Written by: Amy Reeder
Art by: Brandon Montclare
Following both their tendency to juxtapose contrasting characters in team-up books and their recent trend of promoting new characters into older mantles, Marvel gives us the new Moon Girl and Devil Dinosaur series. It makes sense that they would choose to reintroduce Devil Dinosaur into All-New, All-Different Marvel with his own (co-headlining) series given his recent surge of popularity following this summer’s Planet Hulk Secret Wars tie-in, where he became a bit of a fan favourite. Marvel continues their streak of self-awareness with respect to their characters and knows that the best place for a super-strong intelligent dinosaur is in a series exploring the more fantastical and out-there sci-fi corners of the Marvel Universe.
Moon Girl (alias Lunella Lafayette) is a new character though, and a far different one than the ape-like Moon Boy, who acts as a spiritual predecessor to Lunella in name only. She’s not an immediately likable character and breaks the happy-go-lucky mold that a lot of other young genius characters in this world fit under (I’m looking at you, Amadeus Cho). Although the tone of the book is a light, colourful one, having a protagonist who is impatient, anti-social, and an experienced smart-alleck helps the book keep one foot in a world of realism. A character with apparent flaws adds to the appeal of a series like this to grown-ups, although your inner-child still feels satisfied by reading it.
The first issue seems like a success in Marvel’s efforts to diversify the tone and subject material of their books over the last few years. Lunella and Devil Dinosaur are getting into high sci-fi hijinks and will assuredly end up stopping evil-doers but the series definitely doesn’t fit the same paradigm that most other stories taking place in the same Marvel Universe fall under. It isn’t a “superhero comic”. At the same time though, Reeder doesn’t try to distance the story from the rest of the world. References to other aspects of the 616 Earth are commonplace, and it’s clear that the story takes place in the same New York City that most of these other heroes call home.

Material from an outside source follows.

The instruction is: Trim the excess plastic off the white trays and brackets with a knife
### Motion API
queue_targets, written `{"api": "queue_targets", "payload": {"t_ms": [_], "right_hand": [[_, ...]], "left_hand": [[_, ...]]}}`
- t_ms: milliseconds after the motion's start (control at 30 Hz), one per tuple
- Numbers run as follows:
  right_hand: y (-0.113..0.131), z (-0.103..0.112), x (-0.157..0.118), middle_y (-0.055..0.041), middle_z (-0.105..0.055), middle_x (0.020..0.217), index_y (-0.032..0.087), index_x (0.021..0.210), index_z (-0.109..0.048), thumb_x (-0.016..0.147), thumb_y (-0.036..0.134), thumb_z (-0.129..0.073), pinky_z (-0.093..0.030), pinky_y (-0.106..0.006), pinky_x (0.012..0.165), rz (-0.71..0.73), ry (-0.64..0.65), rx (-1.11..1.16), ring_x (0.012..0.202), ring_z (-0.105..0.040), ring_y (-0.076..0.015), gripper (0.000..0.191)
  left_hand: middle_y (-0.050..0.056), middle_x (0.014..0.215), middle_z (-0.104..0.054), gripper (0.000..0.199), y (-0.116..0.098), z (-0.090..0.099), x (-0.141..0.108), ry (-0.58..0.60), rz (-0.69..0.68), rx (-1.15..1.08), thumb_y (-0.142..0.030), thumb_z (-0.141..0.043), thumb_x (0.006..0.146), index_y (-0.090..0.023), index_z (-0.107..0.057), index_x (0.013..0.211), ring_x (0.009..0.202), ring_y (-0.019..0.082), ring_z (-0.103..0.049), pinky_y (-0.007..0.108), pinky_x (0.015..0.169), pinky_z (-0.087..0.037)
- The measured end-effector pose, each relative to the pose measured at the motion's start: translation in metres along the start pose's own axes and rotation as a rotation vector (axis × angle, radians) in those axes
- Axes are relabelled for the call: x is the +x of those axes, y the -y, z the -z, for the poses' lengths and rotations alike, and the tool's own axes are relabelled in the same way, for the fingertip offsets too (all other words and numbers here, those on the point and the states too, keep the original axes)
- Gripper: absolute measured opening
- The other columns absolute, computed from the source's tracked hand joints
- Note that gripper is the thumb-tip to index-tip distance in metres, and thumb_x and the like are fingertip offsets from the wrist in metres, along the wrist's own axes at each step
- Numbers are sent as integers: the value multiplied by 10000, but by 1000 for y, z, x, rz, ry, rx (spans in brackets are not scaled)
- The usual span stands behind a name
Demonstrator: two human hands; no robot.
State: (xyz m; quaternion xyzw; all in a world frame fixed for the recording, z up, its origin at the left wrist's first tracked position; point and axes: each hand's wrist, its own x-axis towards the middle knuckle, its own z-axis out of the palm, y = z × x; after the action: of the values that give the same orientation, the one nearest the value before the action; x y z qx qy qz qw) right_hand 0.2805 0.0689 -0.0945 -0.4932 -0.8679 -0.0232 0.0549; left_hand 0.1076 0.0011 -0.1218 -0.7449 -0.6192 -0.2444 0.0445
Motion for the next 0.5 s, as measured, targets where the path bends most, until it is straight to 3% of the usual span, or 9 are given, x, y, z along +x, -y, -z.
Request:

In the same way that Kamala Khan is a fangirl obsessed with the Avengers and anything that fits into a cape and tights, Lunella is a fangirl for the science side of the Marvel Universe, aspiring to reach the level of Earth’s great super-scientists. The issue feels like a seed planted by Marvel that they hope will grow in the future, an investment into creating a new character that may become a more prominent part of their world in years to come. Marvel’s been working to speed up Avenger turnover with this soft reboot, and we see them promoting minor, younger characters into positions of power. This same month, we’ve seen Ms. America join the Ultimates, Wiccan and Hulkling join the New Avengers, and Miles Morales and Kamala Khan join the Avengers proper, among others. In the same way, you can picture an older Lunella on a different Fantastic Four or Illuminati roster years from now while reading the character’s foundation here.
The publisher’s drive to expand the range of art style and tone in their books and offer more non-superhero fare appears to be working for them, with DC trying to follow suit. Marvel’s mission to take risks with giving series to completely new characters should also be lauded. Not every series needs to take off and reach a Ms. Marvel or an Ultimate Spider-Man level of notoriety for the strategy to be considered successful. Even so, it feels Reeder and Montclare may have tapped into the same recipe for appeal with Moon Girl and Devil Dinosaur, and it will be interesting to see where the series goes.